Exercise goal.
Based on the entries below, how many lines contain the word "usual"? Respond with only the number.

=-=-=-=-=

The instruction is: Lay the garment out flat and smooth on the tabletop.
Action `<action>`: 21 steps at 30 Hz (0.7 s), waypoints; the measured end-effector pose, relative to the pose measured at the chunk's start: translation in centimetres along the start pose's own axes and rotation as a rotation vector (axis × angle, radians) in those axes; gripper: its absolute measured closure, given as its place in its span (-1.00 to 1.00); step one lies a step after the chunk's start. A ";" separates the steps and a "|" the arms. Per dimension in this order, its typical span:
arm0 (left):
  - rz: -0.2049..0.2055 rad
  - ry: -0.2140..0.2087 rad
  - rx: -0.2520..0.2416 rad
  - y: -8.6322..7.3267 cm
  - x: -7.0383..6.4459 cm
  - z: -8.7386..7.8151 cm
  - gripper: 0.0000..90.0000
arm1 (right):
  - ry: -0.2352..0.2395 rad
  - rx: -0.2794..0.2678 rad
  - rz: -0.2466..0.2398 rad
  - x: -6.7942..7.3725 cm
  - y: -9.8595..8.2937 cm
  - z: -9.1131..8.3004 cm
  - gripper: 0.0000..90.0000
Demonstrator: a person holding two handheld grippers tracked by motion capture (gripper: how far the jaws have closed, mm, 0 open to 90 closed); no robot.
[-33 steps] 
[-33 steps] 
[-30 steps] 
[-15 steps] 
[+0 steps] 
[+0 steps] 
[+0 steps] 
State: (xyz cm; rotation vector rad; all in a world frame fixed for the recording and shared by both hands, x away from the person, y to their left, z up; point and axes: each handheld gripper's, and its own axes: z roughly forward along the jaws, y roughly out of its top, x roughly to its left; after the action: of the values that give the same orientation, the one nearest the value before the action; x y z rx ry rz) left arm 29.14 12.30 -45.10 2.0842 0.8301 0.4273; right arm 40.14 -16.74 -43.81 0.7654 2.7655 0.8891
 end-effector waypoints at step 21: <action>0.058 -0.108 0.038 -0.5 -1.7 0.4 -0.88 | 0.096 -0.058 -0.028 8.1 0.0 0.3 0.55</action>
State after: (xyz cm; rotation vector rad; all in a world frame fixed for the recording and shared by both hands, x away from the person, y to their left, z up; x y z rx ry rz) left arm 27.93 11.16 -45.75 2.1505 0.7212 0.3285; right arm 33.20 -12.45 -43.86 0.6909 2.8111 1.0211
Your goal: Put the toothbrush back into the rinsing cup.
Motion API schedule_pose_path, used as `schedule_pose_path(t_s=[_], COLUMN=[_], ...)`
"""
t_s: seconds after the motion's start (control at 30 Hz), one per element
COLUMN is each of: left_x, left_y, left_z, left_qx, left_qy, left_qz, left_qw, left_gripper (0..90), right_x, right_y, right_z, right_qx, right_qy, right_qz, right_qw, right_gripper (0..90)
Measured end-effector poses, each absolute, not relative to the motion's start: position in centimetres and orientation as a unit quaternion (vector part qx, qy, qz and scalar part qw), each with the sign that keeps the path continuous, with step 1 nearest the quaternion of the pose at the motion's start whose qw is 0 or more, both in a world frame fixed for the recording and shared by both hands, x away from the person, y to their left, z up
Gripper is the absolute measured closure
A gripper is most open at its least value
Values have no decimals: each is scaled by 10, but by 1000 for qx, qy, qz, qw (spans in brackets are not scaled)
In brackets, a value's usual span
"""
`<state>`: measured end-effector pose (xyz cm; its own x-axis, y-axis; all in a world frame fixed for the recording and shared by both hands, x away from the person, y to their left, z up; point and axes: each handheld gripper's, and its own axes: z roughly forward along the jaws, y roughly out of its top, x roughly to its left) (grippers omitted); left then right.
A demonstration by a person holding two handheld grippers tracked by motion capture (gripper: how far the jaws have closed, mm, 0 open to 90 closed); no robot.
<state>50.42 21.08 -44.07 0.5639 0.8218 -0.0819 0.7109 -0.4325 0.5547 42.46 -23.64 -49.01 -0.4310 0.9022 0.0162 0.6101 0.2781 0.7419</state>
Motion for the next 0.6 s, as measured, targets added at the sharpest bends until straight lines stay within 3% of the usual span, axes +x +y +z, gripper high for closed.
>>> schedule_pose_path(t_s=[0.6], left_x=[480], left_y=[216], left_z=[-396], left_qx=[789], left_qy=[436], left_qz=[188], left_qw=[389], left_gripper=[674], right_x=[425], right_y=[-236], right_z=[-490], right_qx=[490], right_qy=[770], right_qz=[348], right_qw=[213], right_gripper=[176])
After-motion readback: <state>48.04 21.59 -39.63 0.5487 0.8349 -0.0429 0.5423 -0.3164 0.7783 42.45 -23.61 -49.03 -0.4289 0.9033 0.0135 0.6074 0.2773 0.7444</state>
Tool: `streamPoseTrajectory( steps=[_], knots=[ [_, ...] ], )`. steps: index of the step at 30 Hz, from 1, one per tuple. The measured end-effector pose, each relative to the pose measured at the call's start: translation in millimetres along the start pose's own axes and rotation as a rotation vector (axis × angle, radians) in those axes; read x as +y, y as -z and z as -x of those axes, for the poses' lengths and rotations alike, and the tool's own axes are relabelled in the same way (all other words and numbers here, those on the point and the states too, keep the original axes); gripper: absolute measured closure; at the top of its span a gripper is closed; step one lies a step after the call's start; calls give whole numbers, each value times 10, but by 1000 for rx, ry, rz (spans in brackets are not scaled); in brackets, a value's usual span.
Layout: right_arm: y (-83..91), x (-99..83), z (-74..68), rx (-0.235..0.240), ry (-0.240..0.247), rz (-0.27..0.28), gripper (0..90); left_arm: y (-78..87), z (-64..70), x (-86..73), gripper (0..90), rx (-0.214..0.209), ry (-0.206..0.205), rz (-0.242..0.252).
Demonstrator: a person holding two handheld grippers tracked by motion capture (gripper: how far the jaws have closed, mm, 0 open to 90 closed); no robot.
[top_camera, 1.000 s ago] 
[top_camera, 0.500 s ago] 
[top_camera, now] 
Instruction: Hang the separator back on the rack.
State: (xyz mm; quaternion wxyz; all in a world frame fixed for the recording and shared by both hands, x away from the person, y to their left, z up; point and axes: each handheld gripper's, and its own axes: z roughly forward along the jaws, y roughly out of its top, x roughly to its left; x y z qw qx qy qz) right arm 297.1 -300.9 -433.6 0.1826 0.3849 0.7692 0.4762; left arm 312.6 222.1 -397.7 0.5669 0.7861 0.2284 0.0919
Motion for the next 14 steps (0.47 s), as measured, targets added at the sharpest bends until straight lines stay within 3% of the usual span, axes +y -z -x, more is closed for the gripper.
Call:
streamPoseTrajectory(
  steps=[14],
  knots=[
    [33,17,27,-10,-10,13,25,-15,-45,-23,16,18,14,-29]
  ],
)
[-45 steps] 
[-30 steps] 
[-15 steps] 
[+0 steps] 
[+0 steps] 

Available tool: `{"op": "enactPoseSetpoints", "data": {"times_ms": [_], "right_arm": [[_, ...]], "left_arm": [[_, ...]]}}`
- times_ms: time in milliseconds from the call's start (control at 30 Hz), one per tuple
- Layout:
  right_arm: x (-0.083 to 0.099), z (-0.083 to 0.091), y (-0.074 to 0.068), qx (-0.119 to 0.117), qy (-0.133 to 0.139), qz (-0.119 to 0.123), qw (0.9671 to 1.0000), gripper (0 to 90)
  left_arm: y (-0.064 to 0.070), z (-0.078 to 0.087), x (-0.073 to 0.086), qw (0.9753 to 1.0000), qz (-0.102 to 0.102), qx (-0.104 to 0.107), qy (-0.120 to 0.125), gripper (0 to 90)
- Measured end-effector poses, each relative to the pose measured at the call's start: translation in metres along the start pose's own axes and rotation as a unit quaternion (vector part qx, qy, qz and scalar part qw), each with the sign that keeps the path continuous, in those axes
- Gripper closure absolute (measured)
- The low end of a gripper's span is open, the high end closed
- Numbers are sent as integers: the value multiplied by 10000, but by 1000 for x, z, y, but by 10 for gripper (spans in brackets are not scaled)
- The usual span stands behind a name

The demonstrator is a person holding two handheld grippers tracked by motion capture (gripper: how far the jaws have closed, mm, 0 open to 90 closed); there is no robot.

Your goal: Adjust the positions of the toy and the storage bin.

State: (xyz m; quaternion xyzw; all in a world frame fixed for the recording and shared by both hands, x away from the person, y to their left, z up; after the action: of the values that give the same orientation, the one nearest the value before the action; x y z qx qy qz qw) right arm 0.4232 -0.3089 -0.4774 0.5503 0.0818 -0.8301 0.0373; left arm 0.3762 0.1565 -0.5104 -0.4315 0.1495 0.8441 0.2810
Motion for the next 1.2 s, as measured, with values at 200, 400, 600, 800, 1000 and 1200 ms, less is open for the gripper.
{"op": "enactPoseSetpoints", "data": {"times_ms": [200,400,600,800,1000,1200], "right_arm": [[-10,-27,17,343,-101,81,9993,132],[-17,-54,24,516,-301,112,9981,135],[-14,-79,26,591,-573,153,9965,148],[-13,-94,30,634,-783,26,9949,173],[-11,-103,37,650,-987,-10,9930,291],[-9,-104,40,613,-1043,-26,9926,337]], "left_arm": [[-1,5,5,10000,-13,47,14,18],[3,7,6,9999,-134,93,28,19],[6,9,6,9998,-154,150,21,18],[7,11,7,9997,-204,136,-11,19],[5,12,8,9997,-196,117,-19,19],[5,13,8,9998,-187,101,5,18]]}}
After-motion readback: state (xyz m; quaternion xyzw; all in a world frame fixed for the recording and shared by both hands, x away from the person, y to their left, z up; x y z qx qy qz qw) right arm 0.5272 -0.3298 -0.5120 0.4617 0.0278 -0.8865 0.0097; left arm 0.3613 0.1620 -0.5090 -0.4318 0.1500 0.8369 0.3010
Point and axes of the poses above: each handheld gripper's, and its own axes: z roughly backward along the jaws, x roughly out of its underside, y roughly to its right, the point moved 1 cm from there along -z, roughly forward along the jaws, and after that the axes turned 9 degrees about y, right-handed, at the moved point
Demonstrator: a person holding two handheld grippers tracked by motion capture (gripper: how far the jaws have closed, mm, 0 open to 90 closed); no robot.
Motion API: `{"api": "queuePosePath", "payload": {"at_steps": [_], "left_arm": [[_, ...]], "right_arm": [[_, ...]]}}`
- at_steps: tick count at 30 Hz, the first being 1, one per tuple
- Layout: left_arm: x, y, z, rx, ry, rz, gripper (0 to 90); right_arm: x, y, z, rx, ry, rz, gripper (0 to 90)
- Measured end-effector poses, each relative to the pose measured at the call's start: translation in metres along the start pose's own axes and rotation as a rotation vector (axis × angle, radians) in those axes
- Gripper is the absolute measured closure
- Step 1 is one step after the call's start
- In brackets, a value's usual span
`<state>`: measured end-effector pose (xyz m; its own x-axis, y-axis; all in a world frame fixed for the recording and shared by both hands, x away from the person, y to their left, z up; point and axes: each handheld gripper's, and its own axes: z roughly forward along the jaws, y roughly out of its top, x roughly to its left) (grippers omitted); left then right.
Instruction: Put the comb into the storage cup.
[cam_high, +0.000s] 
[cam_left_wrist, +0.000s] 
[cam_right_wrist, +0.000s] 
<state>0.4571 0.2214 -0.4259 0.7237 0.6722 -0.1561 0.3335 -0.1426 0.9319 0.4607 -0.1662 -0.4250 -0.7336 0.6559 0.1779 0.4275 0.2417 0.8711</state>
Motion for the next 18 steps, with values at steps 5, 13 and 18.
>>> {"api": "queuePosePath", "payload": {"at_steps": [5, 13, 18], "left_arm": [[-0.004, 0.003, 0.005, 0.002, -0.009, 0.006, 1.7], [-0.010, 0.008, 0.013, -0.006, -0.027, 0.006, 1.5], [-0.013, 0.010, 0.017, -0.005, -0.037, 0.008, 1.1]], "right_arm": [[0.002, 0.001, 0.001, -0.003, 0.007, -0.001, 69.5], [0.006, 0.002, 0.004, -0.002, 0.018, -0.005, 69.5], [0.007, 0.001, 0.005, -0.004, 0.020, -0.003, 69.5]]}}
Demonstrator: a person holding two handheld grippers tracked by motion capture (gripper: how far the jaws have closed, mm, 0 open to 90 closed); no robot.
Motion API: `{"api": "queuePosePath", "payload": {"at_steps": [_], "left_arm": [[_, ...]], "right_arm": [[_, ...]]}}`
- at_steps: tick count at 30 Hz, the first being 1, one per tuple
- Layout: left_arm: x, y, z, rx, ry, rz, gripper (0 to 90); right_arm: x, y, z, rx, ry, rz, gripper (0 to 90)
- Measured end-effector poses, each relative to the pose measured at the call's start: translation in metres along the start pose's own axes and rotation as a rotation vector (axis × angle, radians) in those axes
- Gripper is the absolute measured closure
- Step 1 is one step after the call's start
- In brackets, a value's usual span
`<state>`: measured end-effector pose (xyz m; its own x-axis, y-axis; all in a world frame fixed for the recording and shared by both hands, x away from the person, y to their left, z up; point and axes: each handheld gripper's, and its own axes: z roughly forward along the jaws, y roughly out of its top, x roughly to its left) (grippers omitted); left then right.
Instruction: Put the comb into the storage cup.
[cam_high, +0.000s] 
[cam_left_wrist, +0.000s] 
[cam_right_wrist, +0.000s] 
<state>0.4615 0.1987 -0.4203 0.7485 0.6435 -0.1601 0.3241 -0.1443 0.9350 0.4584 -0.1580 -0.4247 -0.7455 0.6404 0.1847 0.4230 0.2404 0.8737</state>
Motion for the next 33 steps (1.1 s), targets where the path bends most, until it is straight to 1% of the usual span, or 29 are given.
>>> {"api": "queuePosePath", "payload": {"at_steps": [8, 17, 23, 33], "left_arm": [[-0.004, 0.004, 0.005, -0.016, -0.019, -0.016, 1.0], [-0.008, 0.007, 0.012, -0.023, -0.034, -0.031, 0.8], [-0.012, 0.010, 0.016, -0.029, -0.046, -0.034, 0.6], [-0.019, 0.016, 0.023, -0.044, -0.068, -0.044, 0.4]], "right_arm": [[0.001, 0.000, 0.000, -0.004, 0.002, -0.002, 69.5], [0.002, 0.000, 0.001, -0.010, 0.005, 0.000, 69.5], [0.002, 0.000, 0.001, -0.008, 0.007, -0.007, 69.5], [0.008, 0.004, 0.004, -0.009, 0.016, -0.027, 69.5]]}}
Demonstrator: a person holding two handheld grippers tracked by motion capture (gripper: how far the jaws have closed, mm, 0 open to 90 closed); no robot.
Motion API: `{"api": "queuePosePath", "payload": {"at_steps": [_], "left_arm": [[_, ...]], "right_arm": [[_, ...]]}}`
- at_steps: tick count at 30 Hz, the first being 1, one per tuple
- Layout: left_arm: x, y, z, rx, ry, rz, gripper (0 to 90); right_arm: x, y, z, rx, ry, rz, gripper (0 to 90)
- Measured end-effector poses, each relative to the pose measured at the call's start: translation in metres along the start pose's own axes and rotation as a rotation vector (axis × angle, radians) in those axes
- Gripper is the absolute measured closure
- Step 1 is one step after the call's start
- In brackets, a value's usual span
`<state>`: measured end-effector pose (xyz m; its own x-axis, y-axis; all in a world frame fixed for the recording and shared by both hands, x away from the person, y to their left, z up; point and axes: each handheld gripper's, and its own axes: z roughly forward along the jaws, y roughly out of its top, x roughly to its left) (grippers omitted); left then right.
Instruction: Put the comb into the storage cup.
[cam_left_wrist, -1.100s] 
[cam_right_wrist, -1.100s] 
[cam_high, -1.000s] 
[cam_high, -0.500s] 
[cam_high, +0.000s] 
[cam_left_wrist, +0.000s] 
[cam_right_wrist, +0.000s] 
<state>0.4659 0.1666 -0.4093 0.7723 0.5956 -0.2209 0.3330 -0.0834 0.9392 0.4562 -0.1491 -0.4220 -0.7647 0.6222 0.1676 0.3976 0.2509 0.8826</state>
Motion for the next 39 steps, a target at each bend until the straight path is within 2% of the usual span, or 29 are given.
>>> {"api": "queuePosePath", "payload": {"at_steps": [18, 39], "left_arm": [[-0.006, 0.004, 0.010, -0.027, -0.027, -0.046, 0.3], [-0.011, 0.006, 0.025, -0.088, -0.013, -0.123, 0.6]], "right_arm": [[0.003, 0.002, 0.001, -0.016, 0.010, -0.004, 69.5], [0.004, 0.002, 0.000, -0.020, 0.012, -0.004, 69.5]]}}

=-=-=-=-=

Answer box.
10